3.3 Ponto isoiônico & bibliotecas do R

  Não obstante a precisão do cálculo de pI pela solução numérica realizada para a lisozima, uma das características mais fascinantes do programa reside no uso de bibliotecas (packages), não sendo diferente para determinção de propriedades de biopolímeros, tais como pI.
  Entre as bibliotecas existentes para propriedades físico-químicas de proteínas e ácidos nucleicos exemplifica-se o pacote seqinr, Biological Sequences Retrieval and Analysis 2, de análise e visualização exploratória de biopolímeros. Para uso desse pacote, contudo, faz-se necessário a obtenção da sequência primária da proteína, representada em código de uma letra. Pode-se obter a sequência primária da lisozima pelo sítio do National Center for Biotechnology Information, NCBI 3. Um truque rápido envolve:
  1. digitar o nome da proteína;

  2. selecionar entre as opções resultantes;

  3. clicar em FASTA para obter a sequência primária de 1 letra.

  4. copiar a sequência da proteína apresentada para o seqinr.

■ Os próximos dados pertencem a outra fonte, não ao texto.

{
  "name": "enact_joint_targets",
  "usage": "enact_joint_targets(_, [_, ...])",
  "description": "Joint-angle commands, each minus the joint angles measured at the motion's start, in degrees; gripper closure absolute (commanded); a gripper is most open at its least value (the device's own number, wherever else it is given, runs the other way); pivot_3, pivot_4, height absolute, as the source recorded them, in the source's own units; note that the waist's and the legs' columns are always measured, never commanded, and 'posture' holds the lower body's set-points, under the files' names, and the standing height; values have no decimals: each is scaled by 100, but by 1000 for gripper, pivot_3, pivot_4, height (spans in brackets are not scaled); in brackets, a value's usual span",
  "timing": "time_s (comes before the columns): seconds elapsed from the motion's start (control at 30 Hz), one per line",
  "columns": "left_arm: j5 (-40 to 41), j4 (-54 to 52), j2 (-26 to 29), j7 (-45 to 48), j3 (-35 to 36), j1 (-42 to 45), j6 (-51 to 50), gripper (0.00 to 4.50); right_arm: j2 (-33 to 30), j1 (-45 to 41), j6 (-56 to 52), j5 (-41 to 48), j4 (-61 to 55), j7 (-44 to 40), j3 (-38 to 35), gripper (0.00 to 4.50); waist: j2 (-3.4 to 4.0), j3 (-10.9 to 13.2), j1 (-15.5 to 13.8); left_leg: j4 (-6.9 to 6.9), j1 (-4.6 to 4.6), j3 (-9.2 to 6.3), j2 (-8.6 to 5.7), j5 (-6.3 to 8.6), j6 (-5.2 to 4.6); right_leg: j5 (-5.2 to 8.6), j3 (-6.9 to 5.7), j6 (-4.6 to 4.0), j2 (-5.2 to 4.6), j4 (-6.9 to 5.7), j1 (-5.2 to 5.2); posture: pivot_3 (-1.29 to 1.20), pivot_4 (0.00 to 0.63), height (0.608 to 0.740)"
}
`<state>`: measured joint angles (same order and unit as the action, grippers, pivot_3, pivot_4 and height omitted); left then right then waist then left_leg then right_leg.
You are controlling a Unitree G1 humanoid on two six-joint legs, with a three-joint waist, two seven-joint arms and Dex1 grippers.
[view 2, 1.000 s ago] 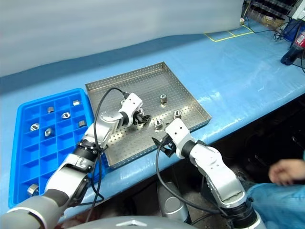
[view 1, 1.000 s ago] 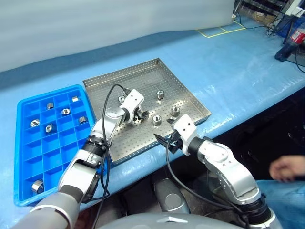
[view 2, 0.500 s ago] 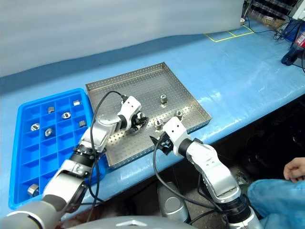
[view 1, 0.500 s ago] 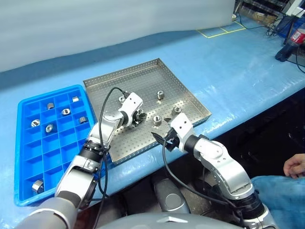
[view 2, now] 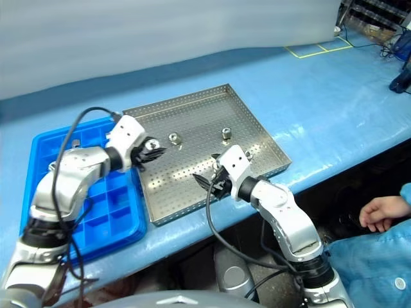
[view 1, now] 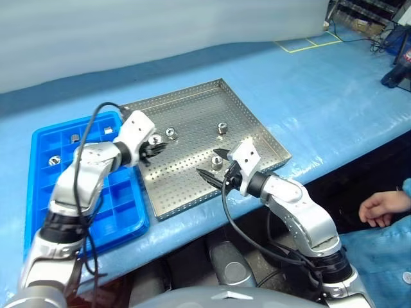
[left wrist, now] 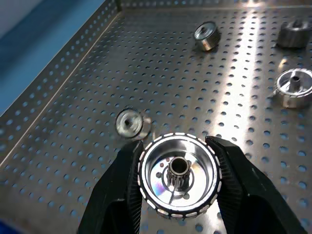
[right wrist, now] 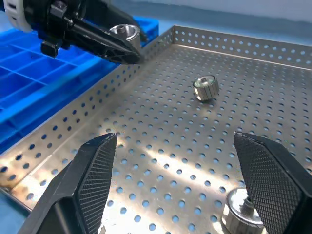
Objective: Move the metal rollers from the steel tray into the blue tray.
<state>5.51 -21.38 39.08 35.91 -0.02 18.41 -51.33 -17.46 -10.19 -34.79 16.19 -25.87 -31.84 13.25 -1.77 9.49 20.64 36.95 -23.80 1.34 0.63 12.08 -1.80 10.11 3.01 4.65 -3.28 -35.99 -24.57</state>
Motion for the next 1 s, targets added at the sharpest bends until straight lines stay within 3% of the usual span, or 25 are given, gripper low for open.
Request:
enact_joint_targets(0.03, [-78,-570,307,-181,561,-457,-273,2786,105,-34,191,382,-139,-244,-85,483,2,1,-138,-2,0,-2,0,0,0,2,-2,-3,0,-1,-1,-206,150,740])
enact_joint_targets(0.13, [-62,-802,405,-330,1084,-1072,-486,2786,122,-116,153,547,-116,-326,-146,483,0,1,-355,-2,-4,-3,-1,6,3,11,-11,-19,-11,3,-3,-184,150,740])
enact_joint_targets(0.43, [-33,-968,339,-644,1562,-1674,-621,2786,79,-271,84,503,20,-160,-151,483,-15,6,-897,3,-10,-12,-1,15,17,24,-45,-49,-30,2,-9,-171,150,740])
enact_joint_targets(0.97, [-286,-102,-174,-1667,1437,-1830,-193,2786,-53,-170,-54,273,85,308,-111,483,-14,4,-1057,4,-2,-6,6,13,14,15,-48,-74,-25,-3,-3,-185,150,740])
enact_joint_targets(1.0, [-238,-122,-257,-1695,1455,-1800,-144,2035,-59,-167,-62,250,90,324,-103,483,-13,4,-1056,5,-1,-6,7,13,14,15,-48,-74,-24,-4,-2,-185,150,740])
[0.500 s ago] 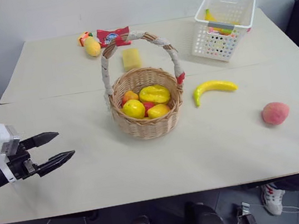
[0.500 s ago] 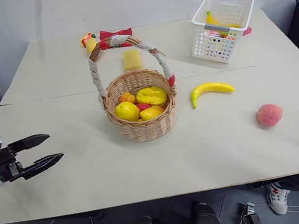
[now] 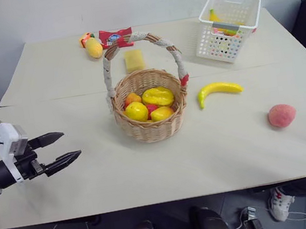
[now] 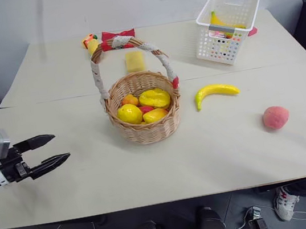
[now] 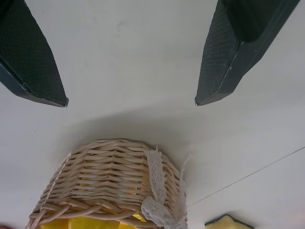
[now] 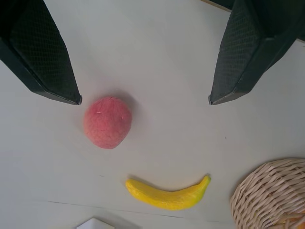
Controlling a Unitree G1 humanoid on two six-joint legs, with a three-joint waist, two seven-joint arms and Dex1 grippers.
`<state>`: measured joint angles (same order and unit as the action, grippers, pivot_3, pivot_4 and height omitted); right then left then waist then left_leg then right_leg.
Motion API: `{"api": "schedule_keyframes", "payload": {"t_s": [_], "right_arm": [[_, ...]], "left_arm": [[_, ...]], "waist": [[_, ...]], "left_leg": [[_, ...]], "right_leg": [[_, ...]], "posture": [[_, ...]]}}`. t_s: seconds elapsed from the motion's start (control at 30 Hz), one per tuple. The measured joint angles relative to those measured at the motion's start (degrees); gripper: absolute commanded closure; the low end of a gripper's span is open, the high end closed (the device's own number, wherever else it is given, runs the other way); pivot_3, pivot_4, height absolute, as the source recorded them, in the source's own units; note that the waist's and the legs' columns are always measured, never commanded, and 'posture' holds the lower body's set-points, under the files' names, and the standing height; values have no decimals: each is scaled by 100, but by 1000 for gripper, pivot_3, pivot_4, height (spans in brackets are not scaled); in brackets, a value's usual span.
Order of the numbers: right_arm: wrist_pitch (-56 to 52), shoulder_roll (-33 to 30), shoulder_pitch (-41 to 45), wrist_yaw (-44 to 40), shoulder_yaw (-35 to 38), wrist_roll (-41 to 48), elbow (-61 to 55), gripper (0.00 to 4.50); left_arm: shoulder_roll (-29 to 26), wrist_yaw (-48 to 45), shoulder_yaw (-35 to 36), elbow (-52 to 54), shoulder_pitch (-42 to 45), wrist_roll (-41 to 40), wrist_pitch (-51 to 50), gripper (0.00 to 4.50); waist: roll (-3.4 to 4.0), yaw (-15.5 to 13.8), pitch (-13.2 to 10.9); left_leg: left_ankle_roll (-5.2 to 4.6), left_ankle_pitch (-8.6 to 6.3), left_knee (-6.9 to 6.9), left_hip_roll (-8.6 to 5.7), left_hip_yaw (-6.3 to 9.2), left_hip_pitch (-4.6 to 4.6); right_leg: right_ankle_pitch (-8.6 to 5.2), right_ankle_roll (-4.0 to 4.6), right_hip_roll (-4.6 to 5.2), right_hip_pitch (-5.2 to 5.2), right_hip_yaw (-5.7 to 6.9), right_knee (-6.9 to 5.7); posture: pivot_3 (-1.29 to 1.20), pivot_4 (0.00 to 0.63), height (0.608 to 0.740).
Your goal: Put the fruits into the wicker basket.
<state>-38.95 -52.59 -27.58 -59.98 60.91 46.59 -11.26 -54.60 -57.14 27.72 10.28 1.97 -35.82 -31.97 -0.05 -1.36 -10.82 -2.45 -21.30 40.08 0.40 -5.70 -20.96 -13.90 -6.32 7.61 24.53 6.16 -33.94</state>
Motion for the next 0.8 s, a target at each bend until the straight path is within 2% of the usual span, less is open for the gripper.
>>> {"api": "schedule_keyframes", "payload": {"t_s": [0.37,0.5,0.6,0.7,0.8], "right_arm": [[-105,125,13,120,1,-8,-245,60],[-173,7,402,227,-79,62,-586,60],[-279,-503,1311,393,-818,206,-881,60],[-274,-995,2511,579,-2039,122,-845,60],[164,-1039,4038,608,-3718,-700,-300,60]], "left_arm": [[0,1,-188,-21,240,13,0,0],[-4,-20,-262,36,455,-151,-272,0],[-42,-199,-503,327,774,-503,-619,0],[-165,-462,-696,801,1168,-972,-935,0],[-252,-518,-905,1108,1639,-1256,-1145,0]], "waist": [[0,4,0],[0,4,0],[-2,55,1],[2,134,-2],[4,157,-2]], "left_leg": [[0,0,0,2,-9,3],[-1,0,1,2,-15,9],[0,0,1,6,-31,26],[9,-3,-4,12,-32,28],[18,-2,0,18,-41,24]], "right_leg": [[0,-1,-5,0,-1,-3],[1,-1,-5,-1,-6,-8],[1,-2,-5,-5,-20,-11],[-1,1,-6,-1,-20,-13],[-4,7,-27,4,-16,-12]], "posture": [[0,150,740],[0,150,740],[0,150,740],[0,150,740],[0,150,740]]}}
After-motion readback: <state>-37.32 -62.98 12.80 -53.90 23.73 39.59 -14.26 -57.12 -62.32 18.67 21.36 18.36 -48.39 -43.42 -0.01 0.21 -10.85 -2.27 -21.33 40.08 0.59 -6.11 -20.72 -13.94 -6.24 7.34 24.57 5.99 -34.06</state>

  Presupondo-se que a biblioteca seqinr esteja instalada, e que a sequência tenha sido obtida para a lisozima (busca por CAA32175 ou lysozyme [Homo sapiens]), pode-se encontrar o valor do pI para a mesma pelo código que segue:
library(seqinr)
lisozima<-s2c("KVFERCELARTLKRLGMDGYRGISLANWMCLAKWESGYNTRATNYNAGDR STDYGIFQINSRYWCNDGKTPGAVNACHLSCSALLQDNIADAVACAKRVV RDPQGIRAWVAWRNRCQNRDVRQYVQGCGV") # converte sequência de string em vetor de caracteres
computePI(lisozima)
## [1] 9.2778
   Veja que o valor de pI pelo pacote, 9,28, foi bem próximo do encontrado pela solução numérica acima. Isto deve-se ao uso de algoritmos distintos para ambos, bem como o cômputo dos valores de pKa distintos para o seqinr. Exemplificando essa variação, o próprio seqinr apresenta valores de pKa diferentes, em função da base de dados buscada. Para verificar isso, digite o comando abaixo e visualize e variável pK resultante.
library(seqinr)
data(pK)
    Complementarmente, pode-se também comparar o valor de pI da lisozima com o algoritmo utilizado pelo banco de dados no sítio 4. Para isto, basta colar a sequência de resíduos no campo disponível e clicar o cômputo de pI. Veja que o valor resultante de 9,28 coincide com o do algoritmo utilizado pelo pacote seqinr do R.
library(knitr)
knitr::kable(pK, "pipe", caption = "Tabela de valores de pKa para aminoácidos a partir de diversas fontes, extraída do pacote seqinr.")
Tabela 3.1: Tabela de valores de pKa para aminoácidos a partir de diversas fontes, extraída do pacote seqinr.
Bjellqvist EMBOSS Murray Sillero Solomon Stryer
C 9.00 8.5 8.33 9.0 8.3 8.5
D 4.05 3.9 3.68 4.0 3.9 4.4
E 4.45 4.1 4.25 4.5 4.3 4.4
H 5.98 6.5 6.00 6.4 6.0 6.5
K 10.00 10.8 11.50 10.4 10.5 10.0
R 12.00 12.5 11.50 12.0 12.5 12.0
Y 10.00 10.1 10.07 10.0 10.1 10.0
    Existem outros pacotes do R que analisam sequências de aminoácidos e nucleotídeos, incluindo o cálculo de pI, entre os quais vale mencionar o Peptides 5.